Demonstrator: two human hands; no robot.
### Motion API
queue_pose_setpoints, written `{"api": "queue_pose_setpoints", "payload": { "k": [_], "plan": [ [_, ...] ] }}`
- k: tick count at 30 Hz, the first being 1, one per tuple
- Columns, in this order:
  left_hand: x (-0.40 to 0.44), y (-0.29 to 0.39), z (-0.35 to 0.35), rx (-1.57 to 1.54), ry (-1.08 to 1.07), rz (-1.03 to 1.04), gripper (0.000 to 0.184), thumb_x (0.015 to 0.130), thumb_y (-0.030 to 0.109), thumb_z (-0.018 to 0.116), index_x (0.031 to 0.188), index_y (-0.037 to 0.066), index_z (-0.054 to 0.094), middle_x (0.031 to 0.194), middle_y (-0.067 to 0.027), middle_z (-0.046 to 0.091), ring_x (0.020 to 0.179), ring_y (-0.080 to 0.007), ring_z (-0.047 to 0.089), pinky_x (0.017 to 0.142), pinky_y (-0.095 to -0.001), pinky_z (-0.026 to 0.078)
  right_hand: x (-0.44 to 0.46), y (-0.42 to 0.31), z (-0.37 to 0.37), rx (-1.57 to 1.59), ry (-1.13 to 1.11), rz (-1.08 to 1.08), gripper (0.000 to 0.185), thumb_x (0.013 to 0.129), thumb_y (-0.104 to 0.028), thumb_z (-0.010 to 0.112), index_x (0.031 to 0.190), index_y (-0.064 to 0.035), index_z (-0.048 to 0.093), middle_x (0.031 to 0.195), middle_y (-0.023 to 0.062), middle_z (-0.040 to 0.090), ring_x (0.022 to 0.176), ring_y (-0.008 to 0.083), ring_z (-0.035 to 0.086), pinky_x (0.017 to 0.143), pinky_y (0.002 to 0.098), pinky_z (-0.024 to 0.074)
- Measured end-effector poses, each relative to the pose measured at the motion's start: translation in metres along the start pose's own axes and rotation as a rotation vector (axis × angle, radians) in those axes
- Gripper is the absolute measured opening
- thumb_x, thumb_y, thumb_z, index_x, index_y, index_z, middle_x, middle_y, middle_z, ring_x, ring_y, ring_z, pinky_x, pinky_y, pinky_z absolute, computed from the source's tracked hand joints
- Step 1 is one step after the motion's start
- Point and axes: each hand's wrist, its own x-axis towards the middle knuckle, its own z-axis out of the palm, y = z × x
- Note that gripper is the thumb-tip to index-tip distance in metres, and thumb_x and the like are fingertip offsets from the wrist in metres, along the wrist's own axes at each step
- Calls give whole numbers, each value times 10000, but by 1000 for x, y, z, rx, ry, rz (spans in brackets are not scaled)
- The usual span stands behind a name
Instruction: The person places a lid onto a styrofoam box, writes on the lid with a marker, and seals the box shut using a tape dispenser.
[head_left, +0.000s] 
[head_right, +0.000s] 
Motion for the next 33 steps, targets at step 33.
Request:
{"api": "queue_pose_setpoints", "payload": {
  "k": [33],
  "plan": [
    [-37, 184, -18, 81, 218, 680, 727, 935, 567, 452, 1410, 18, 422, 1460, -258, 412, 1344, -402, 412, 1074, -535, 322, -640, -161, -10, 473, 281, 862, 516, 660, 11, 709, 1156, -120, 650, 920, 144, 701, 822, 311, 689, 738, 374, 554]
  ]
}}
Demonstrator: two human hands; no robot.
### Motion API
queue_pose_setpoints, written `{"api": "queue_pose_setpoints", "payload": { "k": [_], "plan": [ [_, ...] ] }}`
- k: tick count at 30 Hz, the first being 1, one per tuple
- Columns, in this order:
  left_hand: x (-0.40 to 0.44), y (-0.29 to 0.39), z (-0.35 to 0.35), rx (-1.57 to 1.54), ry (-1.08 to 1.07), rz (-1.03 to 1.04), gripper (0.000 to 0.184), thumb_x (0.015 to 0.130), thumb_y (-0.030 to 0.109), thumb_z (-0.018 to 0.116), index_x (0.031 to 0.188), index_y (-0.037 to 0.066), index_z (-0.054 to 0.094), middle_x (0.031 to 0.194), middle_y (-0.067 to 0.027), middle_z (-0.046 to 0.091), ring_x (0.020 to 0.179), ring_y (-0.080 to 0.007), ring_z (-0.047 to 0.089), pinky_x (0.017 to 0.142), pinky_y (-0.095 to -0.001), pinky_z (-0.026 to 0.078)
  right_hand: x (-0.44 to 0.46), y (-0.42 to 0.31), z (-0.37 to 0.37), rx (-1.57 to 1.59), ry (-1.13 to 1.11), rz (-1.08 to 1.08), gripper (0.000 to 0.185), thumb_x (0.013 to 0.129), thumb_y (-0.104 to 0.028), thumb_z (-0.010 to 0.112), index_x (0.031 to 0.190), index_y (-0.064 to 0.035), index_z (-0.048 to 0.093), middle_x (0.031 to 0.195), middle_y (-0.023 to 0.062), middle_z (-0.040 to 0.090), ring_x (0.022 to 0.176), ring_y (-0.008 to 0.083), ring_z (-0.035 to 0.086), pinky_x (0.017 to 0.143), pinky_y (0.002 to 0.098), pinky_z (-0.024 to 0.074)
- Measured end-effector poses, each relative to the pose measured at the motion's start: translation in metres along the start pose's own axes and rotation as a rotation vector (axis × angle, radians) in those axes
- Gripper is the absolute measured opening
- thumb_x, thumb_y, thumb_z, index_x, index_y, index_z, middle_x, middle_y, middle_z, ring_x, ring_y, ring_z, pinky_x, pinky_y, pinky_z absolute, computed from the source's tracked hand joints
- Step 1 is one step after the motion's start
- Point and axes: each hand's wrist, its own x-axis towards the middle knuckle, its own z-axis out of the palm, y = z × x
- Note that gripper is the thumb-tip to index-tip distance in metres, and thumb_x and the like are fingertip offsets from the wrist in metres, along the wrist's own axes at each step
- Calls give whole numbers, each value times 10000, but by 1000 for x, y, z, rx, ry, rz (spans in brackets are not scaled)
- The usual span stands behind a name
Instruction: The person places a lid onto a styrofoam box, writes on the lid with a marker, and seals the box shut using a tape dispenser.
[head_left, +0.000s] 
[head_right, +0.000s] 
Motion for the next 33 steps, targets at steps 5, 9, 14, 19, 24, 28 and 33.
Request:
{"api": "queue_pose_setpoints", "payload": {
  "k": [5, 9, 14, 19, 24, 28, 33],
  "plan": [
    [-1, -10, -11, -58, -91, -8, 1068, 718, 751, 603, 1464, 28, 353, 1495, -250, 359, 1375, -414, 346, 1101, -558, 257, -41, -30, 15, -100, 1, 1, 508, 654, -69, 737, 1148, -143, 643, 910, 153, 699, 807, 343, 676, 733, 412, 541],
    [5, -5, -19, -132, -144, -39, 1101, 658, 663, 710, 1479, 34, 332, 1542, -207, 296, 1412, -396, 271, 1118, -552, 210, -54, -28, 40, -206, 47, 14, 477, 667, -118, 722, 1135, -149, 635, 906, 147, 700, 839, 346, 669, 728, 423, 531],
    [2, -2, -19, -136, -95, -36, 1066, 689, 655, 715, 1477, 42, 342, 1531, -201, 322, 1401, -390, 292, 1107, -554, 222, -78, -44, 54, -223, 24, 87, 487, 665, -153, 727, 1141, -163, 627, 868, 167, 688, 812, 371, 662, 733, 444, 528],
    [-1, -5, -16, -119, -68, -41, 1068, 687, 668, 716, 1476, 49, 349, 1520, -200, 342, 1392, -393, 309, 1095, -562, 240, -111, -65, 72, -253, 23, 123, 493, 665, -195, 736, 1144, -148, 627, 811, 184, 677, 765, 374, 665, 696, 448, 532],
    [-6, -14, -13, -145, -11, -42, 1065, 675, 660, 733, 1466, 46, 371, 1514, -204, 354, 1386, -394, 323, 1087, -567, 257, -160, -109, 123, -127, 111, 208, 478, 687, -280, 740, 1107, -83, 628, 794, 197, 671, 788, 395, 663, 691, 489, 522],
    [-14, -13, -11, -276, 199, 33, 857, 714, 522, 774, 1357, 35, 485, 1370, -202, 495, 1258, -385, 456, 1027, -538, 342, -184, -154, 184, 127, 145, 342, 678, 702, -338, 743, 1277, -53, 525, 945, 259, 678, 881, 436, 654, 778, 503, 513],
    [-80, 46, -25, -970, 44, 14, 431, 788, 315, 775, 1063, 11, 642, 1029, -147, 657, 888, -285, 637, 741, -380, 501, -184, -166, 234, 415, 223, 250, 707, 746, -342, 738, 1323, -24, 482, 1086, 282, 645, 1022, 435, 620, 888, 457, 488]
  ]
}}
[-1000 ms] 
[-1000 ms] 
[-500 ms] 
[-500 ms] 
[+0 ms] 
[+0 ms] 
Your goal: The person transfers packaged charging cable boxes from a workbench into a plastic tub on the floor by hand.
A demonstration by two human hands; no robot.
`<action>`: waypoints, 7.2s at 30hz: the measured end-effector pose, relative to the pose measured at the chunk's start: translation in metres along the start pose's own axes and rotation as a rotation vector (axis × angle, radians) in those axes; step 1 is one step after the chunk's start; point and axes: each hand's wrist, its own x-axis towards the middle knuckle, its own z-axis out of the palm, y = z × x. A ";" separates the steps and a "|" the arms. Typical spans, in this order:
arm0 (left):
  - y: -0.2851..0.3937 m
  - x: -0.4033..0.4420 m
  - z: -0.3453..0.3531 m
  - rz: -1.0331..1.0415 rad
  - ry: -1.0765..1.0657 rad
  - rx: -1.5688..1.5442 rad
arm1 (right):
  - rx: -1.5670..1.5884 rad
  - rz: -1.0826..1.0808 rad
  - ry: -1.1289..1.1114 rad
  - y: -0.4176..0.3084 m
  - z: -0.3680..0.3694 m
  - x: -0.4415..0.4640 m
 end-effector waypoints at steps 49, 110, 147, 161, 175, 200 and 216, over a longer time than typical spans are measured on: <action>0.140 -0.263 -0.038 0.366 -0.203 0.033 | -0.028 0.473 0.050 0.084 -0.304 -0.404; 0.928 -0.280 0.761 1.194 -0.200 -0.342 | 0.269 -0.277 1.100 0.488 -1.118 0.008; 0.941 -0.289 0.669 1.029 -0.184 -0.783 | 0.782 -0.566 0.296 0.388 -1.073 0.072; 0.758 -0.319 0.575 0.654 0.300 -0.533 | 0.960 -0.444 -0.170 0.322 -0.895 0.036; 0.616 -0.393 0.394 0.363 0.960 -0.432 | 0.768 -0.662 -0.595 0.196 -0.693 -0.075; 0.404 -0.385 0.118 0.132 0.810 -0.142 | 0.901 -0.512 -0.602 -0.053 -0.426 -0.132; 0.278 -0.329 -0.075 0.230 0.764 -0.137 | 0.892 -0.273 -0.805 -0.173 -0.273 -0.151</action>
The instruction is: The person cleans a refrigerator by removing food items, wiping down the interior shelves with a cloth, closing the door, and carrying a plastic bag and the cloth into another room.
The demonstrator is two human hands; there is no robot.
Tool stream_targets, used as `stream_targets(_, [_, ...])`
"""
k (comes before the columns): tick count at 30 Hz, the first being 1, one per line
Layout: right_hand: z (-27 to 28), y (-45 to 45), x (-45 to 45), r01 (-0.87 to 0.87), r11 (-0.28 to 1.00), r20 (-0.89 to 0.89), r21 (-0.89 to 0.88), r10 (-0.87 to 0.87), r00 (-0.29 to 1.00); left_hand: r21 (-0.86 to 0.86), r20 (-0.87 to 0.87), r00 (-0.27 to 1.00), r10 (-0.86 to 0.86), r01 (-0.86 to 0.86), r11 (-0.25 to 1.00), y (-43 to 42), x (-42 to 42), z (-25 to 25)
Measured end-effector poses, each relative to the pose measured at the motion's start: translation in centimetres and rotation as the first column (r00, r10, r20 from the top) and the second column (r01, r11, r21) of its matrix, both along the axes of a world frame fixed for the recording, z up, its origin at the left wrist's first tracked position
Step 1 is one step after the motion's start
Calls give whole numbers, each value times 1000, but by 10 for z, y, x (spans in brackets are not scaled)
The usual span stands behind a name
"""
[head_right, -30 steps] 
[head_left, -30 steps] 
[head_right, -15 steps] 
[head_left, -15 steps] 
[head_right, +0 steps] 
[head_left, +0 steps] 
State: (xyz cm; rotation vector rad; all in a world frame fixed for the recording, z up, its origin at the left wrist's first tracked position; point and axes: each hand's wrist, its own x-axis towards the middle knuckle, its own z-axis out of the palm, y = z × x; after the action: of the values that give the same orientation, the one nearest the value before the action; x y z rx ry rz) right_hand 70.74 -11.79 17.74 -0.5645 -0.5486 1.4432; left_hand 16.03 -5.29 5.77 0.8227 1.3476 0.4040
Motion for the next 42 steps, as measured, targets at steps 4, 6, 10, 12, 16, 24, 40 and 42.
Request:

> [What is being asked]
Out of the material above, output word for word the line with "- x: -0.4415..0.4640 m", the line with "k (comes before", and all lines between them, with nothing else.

> [Answer section]
  - x: -0.4415..0.4640 m
 end-effector waypoints at steps 49, 110, 147, 161, 175, 200 and 216, over a longer time than typical spans are measured on: <action>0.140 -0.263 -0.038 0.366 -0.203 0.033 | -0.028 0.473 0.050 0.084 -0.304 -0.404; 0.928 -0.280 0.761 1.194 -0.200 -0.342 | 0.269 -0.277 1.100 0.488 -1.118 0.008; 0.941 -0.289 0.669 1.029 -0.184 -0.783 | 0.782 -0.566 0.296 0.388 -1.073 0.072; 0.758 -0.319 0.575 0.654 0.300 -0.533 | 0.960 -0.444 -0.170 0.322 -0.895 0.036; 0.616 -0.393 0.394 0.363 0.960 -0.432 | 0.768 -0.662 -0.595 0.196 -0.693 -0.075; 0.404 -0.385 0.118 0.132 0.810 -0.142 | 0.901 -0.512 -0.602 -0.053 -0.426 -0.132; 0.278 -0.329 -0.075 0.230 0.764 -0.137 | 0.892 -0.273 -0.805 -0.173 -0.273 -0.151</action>
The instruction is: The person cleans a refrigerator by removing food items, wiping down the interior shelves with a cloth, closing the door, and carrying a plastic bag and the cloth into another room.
The demonstrator is two human hands; there is no robot.
Tool stream_targets, used as `stream_targets(_, [_, ...])`
"""
k (comes before the columns): tick count at 30 Hz, the first being 1, one per line

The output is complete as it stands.